Nun aber musste sich die Partei binnen Tagen einem alten Mann geschlagen geben, der Indiens gesamtes politisches System für korrupt hält und für den Fall, dass man seine Forderungen nicht erfüllt, mit einer Revolution droht. Dass die Inder Hazare Glauben schenken, macht der Gandhi-Effekt: "Anna macht das alles nicht für sich, da ist er wie Gandhi. Sonst hätte die Regierung seine Forderungen nicht erfüllt", sagt Tomar.

Die Niederlage von Regierung und Parlament ist komplett. "Geschichte wurde gemacht, als am Samstag beide Häuser des Parlaments vor Anna Hazare zu Kreuze krochen", schreibt die Times of India. Tatsächlich entschied das Parlament am Samstag per einstimmigen Beschluss aller Parteien, dass Hazares drei Bedingungen bei der Erarbeitung eines neuen Anti-Korruptions-Esetzes erfüllt werden sollen.

Nicht die Politik, sondern die Straße schrieb damit das neue Gesetz, in dem es um die Einrichtung einer unabhängigen Behörde zur Bekämpfung der chronischen Korruption in Indien geht.
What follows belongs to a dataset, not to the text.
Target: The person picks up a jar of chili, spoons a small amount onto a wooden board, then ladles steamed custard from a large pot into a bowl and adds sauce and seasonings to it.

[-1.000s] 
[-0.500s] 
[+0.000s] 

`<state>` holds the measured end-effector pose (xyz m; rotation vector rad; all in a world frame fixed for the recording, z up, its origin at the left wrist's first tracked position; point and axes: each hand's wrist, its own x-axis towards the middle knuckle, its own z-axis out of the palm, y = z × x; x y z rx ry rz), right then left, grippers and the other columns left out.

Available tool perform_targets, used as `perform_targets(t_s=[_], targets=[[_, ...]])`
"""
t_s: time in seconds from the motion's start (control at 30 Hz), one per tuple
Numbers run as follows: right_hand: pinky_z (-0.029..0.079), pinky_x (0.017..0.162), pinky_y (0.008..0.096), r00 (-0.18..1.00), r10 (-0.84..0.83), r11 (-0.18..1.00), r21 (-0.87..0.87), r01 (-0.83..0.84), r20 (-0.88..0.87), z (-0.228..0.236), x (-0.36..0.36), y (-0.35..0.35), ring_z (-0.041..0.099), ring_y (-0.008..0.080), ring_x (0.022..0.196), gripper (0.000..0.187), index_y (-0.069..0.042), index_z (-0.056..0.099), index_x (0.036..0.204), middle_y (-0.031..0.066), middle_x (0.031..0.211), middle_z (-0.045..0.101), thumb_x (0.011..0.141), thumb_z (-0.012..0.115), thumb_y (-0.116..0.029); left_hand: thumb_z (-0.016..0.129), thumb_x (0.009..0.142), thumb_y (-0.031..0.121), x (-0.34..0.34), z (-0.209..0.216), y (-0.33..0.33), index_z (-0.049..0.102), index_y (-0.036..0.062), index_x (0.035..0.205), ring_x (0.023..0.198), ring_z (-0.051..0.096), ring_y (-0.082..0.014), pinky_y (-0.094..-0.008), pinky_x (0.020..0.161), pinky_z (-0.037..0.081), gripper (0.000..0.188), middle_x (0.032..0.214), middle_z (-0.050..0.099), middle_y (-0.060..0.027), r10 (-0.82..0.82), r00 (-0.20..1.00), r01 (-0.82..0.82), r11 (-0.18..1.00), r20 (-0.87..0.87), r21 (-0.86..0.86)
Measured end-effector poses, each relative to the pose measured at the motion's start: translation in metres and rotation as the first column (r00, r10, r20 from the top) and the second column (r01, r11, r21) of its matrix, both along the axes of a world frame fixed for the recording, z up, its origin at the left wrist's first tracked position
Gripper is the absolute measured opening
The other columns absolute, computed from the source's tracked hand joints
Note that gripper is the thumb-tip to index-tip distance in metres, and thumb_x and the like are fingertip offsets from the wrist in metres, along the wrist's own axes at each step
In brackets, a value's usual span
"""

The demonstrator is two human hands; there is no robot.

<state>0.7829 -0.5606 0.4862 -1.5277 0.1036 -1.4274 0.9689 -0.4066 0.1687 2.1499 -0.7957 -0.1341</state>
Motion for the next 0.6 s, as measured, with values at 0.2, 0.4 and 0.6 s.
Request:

Es soll in der laufenden Legislaturperiode ausgearbeitet und verabschiedet werden.

Wie die Geschichte weitergeht? Ganz einfach: Tomar geht zurück in seine Werkstatt und Hazare zurück in sein Dorf Ralegan Siddhi in Westindien, wo er seit 30 Jahren in einem kleinen, bunten Tempel lebt.